I suspect that in my 13 years years or so in the venture business I have received somewhere on the order of 5,000 executive summaries directly from founders. And, as I told the audience, I didn't reject the businesses out of hand. I read all 5,000 executive summaries. I met with some of those entrepreneurs too. Yet, I didn't fund a single one of them.
A member of the audience asked if perhaps I was biased against entrepreneurs I didn't know, or who didn't know someone I knew. It was certainly a reasonable question. I thought about it and responded that I thought the reason I hadn't invested in those companies was that the founders were not resourceful enough to find a connection to me.
But it got me thinking. Maybe I was biased. Maybe I was missing out on some great businesses because I wasn't giving them a fair shot. I decided to see if I was the only one. I started asking my fellow VCs if they had funded any companies that had come to them un-introduced. And it turned out that the answer was "no." No one I asked had funded a company without some sort of introduction. While they all agreed that it wasn't out of the question, and most of them still read unsolicited executive summaries (as do I), not one VC had funded an un-introduced business. Not one of them.
So how do you get funded? Step one — get an introduction. Find someone you know who can introduce you to the person you want to pitch. The closer your relationship with the person making the introduction, the better. And the closer that person's relationship with the VC the better. I've written about this before and described it as "borrowed credibility." If you are being introduced by someone who has credibility with the VC, and you have credibility with the person making the introduction, you will have credibility with the VC.
I learned about this in elementary school math class — it is called the transitive property:
has credibility with B
B has credibility with C
A has credibility with C
And as a corollary to the traditional transitive property, (1) the stronger the credibility between A and B, and (2) the stronger the credibility between B and C, (3) the stronger the credibility between A and C.
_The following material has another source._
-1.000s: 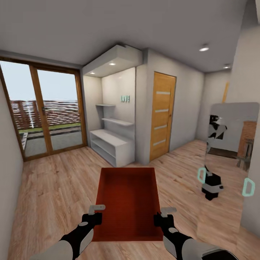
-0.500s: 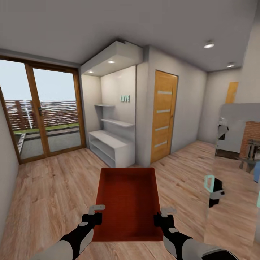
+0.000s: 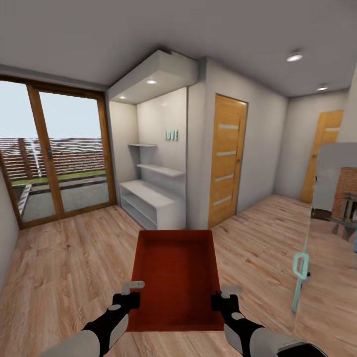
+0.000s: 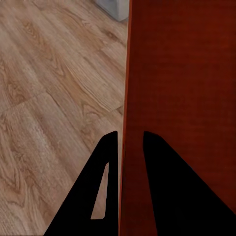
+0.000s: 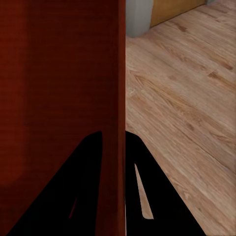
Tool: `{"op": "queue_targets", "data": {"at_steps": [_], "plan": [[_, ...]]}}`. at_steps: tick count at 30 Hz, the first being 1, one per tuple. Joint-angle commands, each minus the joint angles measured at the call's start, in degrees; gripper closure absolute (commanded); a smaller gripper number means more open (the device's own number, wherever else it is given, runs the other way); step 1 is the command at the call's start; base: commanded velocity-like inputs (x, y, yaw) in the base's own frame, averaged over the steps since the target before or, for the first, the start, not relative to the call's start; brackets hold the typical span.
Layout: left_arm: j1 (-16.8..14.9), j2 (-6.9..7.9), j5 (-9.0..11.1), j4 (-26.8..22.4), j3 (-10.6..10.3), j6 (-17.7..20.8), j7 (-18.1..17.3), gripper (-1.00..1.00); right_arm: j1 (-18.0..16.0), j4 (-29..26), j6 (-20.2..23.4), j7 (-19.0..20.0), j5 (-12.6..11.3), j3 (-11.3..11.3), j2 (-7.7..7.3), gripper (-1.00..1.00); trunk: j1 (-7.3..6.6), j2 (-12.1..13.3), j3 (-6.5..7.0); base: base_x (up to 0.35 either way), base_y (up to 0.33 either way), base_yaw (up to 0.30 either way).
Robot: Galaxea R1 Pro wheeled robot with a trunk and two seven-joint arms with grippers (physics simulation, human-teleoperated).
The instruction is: Move the two storage containers from the living room to the garage. In the garage, place one container on the floor and stack the other container on top of it (either order is fine).
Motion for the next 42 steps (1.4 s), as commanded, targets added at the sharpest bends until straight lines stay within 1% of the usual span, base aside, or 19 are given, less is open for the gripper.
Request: {"op": "queue_targets", "data": {"at_steps": [1, 5, 10, 42], "plan": [[-0.08, 5.46, 2.43, 0.11, 2.55, -0.15, 0.67, 1.0, -0.09, -0.01, -0.46, -0.03, -0.6, -1.5, -0.13, 1.0, 0.04, -0.06, -0.08, 0.321, 0.0, 0.0], [-0.08, 5.45, 2.43, 0.14, 2.55, -0.15, 0.67, 1.0, -0.09, 0.0, -0.45, -0.03, -0.6, -1.5, -0.13, 1.0, 0.04, -0.06, -0.08, 0.321, 0.0, -0.007], [-0.08, 5.49, 2.45, 0.2, 2.55, -0.1, 0.67, 1.0, -0.09, -0.02, -0.43, -0.03, -0.62, -1.5, -0.11, 1.0, 0.04, -0.06, -0.02, 0.321, 0.0, -0.15], [-0.08, 5.53, 2.52, 0.2, 2.57, -0.07, 0.67, 1.0, -0.09, 0.0, -0.45, -0.03, -0.6, -1.5, -0.05, 1.0, 0.04, -0.06, -0.01, 0.323, 0.0, -0.251]]}}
Needless to say, getting introduced to a VC will not, in and of itself, get you funded. I've said "no" to many more entrepreneurs who've been introduced to me over the years than I have to entrepreneurs who have come un-introduced. But I've said "yes" to infinitely more who've come introduced to me than not. If the sample of VC's with whom I've spoken is any indication, getting an introduction to a VC is necessary but not sufficient to get funded.
I know that I'm starting to sound like a broken record here on VentureBlog. And, yet, I continue to get unsolicited executive summaries every day. Which means one of two things: either entrepreneurs haven't taken my advice to heart or they aren't reading VentureBlog. Since I can't imagine the latter is true, it must be that I have been insufficiently persuasive on the topic. So I've given it one more try. Let's hope this time will do the trick.
If you want to pitch me, get an introduction. Please.
Enough said. I hope.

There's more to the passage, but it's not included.